Troubles with other kids
By heatherp
@heatherp (7)
United States
February 5, 2008 10:18am CST
My son is in 1st grade and there is a child in his class that is just mean to him. They we in Kindergarten together last year and they got along just fine but this year is a whole diffrent story. My son just wants to be his friend again. I feel so bad for him.
4 responses
@gemini_rose (16264)
•
5 Feb 08
Isnt it horrible when this happens, it always breaks my heart when my kids get hurt like that at school, but kids do fall in and out of friendship quite quickly and so it might change. My boy who is 7 is having trouble with a new boy in his class and this boy is being mean to him, keeps pushing him about and being horrible to him, and I just want to protect him and fight his battles but I cant, but I am having a word with his teacher at parents evening tonight so hopefully it will stop it.
@gemini_rose (16264)
•
5 Feb 08
Hello, I just thought I would let you know that I spoke to my sons teacher and I only had to say that he was the new boy, and his teacher knew straight away who I was on about! Apparently they are aware of his behaviour towards the other children and are doing something about it! He was very proud of the way my son had acted about the situation and said he thought it showed how mature he was in dealing with the situation, he had a good report too so I was really pleased. I hope things get better for your little one, I know how hard it can be to see them upset and hurt and I am sure he will make lots of new and better friends as he goes through school life.
@cher913 (25782)
• Canada
5 Feb 08
sometimes there are things that you just cant fix for your child. my daughters best friend moved away and she is very sad...
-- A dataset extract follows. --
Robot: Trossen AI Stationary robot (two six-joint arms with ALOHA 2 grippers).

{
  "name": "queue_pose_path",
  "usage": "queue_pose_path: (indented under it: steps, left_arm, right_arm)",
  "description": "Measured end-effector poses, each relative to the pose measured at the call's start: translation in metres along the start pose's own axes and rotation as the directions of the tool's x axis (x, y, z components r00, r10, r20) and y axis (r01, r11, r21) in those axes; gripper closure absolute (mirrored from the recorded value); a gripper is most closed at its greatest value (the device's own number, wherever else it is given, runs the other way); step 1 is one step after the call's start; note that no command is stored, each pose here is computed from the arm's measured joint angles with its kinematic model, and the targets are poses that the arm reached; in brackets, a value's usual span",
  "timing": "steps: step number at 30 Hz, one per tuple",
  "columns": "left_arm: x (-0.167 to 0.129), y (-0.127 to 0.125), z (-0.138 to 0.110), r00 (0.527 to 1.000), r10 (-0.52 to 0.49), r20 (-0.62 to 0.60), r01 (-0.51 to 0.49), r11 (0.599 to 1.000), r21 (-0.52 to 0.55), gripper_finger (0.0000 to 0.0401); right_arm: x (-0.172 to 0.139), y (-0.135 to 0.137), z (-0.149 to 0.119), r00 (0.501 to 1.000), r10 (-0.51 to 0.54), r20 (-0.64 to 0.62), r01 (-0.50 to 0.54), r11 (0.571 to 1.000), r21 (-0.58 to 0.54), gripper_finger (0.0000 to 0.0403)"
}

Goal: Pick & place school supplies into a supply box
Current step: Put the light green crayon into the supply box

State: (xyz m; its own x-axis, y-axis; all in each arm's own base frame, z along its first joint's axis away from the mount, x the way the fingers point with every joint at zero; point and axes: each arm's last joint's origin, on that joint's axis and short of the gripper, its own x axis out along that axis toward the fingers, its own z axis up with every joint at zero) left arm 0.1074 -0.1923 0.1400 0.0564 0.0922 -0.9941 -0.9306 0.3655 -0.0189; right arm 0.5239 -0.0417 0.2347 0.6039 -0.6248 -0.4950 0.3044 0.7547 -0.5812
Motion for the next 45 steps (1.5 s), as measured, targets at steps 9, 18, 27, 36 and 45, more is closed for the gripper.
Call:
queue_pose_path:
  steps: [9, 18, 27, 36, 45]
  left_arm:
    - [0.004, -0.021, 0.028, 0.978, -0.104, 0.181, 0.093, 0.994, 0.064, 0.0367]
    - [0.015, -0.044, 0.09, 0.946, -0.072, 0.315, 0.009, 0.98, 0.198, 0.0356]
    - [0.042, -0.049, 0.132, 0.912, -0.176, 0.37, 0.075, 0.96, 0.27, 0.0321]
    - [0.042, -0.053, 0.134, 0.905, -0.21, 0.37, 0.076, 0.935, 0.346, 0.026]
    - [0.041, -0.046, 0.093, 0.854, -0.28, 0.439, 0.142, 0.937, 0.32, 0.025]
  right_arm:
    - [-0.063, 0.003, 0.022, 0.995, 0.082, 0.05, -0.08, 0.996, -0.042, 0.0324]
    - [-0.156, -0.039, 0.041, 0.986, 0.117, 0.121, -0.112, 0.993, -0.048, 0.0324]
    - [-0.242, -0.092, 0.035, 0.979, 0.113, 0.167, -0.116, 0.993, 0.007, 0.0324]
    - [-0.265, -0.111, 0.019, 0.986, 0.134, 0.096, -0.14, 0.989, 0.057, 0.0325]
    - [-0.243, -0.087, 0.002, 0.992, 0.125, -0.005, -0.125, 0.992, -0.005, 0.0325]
but, i would talk to his teacher, if this child is being a bully to your son, the teacher certainly needs to know about it. if you dont get results, consider talking to the vice or prinicipal.
@quiltedblessings (1066)
• United States
5 Feb 08
oh dear, one of my children is currently in the first grade, and we seem to go through something similar from time to time... It is really hard, because some of the kids (like mine and I think yours) are so soft hearted and want to be friends, and then there are the ones that like to stir the pot. Have you spoken to the teacher? At least to let her know what is going on, and to keep an eye on the situation in the classroom? Unfortunately as a mom, there is not much we can do to make kids be nice to ours, but we can comfort our kids, let them know how much they are loved, and remind them that they have lots of other friends...
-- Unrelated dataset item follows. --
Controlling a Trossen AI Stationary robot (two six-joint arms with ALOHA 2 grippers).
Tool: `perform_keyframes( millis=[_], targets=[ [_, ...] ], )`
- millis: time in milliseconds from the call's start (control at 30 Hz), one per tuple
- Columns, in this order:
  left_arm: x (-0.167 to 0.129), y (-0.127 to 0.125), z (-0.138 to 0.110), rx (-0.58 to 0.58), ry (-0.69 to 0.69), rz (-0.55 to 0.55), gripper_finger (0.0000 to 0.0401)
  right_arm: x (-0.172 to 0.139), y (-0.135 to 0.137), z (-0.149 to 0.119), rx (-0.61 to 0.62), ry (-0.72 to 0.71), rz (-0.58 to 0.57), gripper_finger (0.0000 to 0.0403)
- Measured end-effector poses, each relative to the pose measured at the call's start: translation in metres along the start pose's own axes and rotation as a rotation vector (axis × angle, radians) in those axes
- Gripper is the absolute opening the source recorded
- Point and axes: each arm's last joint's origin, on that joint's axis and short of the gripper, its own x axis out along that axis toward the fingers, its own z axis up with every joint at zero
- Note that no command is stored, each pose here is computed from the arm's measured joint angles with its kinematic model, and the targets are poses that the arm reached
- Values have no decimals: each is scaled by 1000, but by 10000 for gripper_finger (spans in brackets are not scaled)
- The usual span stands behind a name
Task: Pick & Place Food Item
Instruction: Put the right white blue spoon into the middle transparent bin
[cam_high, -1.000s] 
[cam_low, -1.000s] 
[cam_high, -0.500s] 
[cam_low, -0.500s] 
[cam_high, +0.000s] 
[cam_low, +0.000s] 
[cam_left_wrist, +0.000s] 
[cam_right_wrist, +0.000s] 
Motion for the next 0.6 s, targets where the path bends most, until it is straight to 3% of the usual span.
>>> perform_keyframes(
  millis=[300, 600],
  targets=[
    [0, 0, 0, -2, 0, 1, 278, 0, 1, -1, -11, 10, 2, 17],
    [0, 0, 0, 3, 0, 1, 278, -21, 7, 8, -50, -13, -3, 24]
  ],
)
If you really want to take action, I suppose you could plan a playdate for your son and the boy at your house (so you can keep your eye on things), maybe they just need a little time to become friends again. Good luck.
@kymommy72 (588)
• United States
5 Feb 08
That is just so sad. Even though this may be hard for you and may bring tears to your eyes, you may just have to explain to him that no matter how much he wants to be friends with this other boy, he can't make him like him. Tell him he's a wonderful kid and there are lots of kids who would love to be friends with him, even if this other child doesn't want to be. It's so weird how much difference a year can make. I remember going to school with kids and we were all friends no matter gender, race, social status and then boom, you get to jr high or high school and those same kids act like they don't even know you or worse yet, pick and make fun of you. It appears they are starting earlier nowadays if this is going on in the first grade.